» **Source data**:
+++

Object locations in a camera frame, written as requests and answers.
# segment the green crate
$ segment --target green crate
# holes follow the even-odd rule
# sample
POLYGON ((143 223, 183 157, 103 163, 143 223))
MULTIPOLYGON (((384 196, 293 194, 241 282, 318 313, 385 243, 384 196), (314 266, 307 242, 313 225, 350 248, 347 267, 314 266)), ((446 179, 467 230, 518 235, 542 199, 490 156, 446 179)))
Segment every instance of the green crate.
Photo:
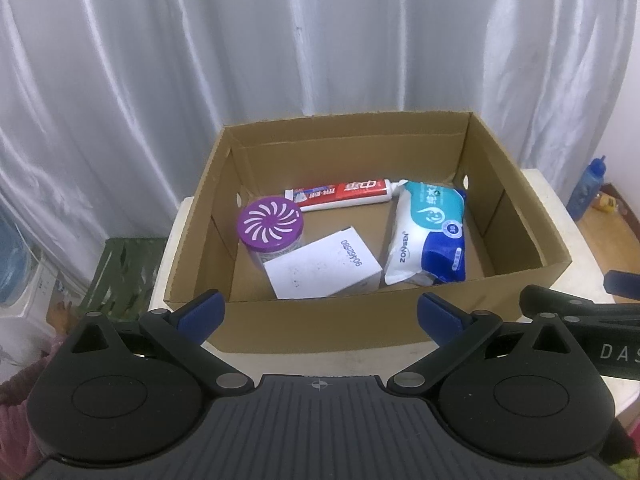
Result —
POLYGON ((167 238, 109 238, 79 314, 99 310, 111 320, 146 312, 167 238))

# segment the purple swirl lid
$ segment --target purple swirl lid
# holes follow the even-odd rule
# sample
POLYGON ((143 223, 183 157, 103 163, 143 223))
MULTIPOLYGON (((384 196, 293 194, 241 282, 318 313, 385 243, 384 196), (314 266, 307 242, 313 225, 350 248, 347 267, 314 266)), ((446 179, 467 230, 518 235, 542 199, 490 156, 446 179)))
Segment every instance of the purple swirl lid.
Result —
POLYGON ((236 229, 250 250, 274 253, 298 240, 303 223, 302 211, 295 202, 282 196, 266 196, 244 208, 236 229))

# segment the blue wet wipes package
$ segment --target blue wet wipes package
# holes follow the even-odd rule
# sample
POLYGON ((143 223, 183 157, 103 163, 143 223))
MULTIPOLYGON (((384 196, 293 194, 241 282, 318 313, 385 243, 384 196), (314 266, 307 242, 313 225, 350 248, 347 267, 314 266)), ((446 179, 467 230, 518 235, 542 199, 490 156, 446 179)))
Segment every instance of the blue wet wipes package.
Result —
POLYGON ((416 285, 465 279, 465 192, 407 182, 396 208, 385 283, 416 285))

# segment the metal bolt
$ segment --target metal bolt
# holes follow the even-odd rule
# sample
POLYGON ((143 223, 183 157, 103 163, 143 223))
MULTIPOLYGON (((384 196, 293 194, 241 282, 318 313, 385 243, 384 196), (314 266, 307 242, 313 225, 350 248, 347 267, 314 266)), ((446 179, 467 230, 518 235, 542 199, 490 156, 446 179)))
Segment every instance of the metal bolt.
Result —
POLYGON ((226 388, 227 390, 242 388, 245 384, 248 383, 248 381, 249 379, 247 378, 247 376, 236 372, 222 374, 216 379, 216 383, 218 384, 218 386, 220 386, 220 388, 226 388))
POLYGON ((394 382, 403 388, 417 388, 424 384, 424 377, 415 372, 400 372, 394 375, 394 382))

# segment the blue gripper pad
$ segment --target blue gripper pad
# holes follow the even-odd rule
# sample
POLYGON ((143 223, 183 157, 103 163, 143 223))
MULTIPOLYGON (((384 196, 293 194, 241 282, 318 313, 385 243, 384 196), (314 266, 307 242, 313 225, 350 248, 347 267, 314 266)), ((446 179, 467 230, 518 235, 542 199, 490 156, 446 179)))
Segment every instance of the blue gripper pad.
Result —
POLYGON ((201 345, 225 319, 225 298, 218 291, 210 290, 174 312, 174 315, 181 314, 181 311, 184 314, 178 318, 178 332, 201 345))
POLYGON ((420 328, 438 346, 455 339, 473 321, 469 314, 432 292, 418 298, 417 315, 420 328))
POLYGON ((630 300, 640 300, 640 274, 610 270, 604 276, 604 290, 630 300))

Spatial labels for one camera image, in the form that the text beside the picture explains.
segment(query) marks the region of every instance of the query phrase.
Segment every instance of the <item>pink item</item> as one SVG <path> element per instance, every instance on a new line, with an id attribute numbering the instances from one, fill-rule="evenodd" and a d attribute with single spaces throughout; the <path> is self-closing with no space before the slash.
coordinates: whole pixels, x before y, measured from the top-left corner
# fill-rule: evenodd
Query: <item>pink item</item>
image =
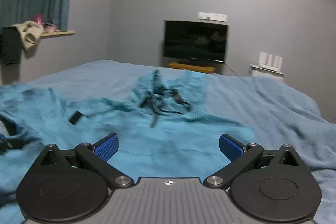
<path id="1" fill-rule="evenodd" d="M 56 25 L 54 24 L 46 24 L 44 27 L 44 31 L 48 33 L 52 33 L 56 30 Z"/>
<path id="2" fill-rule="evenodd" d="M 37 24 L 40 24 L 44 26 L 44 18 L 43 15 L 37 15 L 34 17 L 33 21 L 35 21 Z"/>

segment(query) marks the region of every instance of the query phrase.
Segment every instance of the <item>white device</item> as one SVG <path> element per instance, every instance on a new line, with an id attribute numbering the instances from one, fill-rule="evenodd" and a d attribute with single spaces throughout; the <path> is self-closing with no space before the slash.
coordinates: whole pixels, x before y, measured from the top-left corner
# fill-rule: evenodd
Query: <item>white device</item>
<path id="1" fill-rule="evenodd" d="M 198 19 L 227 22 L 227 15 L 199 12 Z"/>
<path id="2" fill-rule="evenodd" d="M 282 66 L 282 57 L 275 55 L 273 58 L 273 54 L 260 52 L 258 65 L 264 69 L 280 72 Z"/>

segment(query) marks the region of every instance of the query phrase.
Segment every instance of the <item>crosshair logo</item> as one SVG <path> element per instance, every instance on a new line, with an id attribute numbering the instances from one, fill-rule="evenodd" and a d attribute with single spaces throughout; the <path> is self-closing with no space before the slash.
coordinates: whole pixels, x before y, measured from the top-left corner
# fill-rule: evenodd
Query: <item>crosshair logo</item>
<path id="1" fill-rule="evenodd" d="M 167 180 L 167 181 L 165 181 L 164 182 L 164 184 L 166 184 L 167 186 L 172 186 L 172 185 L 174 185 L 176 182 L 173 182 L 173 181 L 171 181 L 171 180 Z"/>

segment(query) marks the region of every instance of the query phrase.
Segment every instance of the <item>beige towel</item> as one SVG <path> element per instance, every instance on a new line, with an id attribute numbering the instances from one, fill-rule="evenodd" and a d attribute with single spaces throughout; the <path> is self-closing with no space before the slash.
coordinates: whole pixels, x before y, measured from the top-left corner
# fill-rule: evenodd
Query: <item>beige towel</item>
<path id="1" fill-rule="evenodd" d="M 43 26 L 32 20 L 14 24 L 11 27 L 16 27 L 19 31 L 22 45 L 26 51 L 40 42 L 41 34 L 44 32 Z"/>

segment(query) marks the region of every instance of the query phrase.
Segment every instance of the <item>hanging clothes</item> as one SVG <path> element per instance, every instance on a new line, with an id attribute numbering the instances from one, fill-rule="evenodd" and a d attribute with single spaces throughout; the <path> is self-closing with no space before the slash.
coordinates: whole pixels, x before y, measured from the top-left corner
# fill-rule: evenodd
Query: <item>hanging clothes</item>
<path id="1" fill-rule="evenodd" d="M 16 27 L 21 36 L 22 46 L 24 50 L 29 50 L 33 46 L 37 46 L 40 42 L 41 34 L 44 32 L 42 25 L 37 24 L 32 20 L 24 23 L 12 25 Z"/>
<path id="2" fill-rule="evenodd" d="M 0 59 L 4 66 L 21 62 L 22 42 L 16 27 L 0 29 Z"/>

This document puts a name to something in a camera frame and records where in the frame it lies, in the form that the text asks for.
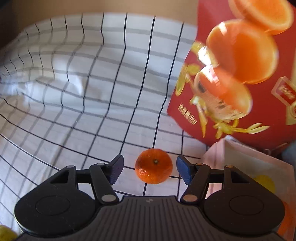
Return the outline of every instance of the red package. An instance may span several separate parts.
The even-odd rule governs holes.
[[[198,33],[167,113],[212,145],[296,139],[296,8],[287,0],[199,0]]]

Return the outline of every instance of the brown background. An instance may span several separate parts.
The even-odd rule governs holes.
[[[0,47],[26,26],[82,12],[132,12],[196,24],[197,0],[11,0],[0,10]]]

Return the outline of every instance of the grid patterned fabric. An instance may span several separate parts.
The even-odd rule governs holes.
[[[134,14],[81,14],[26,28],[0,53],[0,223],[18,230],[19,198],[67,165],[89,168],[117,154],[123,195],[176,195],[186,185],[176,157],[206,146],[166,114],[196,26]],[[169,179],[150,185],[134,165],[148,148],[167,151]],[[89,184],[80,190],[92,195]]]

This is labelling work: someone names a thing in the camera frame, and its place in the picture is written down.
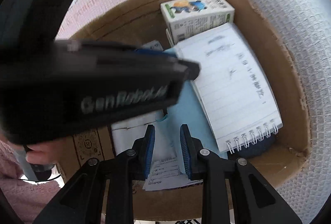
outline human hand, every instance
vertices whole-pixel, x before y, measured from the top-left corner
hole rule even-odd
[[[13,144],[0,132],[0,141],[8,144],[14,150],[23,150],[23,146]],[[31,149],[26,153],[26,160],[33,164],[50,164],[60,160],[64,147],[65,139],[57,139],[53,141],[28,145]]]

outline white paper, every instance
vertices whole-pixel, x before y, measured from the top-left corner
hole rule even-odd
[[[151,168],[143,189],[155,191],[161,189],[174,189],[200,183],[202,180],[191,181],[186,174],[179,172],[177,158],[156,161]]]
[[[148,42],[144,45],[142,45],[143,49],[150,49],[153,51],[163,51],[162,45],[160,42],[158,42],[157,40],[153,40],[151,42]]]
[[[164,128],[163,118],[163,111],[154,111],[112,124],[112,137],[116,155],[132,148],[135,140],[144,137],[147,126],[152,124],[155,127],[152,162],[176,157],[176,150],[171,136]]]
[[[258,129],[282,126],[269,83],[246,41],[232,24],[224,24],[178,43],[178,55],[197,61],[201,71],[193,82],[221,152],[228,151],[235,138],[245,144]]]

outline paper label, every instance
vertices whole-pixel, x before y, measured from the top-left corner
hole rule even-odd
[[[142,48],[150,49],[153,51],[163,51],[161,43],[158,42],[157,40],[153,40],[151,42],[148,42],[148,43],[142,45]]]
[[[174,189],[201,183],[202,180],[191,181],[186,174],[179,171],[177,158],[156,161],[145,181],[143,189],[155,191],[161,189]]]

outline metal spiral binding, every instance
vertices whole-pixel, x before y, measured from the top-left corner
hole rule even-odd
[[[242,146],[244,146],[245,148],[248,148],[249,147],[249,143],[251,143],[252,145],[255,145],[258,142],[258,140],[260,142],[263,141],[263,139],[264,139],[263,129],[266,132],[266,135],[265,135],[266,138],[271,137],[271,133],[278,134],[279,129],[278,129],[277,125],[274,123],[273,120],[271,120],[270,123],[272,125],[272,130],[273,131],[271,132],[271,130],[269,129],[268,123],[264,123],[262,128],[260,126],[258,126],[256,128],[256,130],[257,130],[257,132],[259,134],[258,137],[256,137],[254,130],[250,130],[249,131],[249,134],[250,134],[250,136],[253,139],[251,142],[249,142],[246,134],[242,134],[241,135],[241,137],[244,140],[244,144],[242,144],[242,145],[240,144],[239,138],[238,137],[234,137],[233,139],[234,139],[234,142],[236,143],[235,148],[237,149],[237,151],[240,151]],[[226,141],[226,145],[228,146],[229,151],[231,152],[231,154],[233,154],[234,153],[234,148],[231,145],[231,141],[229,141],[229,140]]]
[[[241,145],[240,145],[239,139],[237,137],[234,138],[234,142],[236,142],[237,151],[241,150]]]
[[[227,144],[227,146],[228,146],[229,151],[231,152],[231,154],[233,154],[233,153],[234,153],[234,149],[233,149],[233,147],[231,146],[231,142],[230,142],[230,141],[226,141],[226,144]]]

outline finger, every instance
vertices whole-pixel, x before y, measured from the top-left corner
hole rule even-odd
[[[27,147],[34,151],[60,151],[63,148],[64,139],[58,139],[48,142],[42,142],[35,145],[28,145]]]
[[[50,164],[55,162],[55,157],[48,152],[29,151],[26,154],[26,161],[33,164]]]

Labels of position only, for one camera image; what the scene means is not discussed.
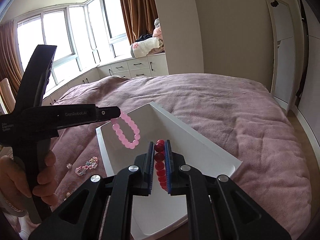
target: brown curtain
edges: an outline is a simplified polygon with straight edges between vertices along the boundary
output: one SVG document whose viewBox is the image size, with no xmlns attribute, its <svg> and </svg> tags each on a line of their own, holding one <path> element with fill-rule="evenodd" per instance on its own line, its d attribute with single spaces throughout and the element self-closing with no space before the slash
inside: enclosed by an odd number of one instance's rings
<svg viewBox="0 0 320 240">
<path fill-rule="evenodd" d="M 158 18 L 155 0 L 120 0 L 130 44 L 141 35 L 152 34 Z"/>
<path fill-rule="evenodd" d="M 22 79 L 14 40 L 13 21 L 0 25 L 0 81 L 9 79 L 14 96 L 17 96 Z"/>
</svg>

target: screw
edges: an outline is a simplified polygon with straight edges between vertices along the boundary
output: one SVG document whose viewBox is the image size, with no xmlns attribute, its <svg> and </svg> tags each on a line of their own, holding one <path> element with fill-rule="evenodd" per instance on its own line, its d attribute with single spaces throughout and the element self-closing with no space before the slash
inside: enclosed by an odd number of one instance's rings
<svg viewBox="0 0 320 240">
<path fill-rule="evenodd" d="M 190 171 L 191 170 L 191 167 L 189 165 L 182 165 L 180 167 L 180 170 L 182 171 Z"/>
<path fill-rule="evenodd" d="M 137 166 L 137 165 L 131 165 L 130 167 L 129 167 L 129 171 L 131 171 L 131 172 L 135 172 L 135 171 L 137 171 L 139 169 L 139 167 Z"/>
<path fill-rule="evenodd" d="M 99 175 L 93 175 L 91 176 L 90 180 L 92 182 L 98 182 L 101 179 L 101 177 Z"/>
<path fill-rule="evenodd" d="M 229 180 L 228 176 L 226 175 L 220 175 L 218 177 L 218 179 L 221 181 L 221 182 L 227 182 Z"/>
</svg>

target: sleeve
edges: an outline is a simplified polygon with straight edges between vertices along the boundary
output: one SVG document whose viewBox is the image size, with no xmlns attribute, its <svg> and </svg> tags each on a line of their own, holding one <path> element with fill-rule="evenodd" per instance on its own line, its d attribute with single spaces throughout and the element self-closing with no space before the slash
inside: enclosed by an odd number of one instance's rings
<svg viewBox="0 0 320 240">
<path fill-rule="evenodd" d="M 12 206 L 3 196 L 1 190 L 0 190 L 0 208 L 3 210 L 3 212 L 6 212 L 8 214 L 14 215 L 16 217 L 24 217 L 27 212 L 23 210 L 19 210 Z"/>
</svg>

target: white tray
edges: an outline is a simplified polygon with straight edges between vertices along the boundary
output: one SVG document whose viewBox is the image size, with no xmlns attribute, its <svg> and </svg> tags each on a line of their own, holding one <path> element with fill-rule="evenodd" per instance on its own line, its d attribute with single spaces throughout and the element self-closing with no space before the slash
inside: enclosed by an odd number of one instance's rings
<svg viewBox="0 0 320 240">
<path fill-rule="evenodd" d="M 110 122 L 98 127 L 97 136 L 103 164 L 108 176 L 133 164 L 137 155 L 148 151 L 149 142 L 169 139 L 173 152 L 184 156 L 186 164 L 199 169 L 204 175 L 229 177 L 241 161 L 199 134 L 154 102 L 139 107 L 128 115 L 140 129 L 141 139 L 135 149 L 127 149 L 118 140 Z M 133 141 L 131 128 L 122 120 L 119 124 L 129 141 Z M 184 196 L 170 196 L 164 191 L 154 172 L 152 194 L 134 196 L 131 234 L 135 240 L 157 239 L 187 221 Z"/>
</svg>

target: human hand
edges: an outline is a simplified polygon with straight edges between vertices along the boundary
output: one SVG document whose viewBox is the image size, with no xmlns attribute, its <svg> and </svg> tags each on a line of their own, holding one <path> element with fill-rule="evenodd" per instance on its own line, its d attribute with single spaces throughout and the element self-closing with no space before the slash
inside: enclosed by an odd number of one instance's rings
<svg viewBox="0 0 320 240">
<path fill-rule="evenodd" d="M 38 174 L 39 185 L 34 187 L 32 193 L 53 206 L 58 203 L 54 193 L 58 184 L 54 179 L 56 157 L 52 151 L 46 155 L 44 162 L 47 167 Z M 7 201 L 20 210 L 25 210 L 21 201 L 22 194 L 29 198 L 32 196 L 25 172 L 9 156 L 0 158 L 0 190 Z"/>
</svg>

+++

» **Exercise directions**:
Whenever the string "span" occurs in a line of the entries above, copy that line.

» **Answer**:
Return the outline of every instance of the red package. An instance may span several separate parts.
Return the outline of every instance of the brown background. An instance may span several separate parts.
Return the outline of every instance of the grid patterned fabric. An instance may span several separate parts.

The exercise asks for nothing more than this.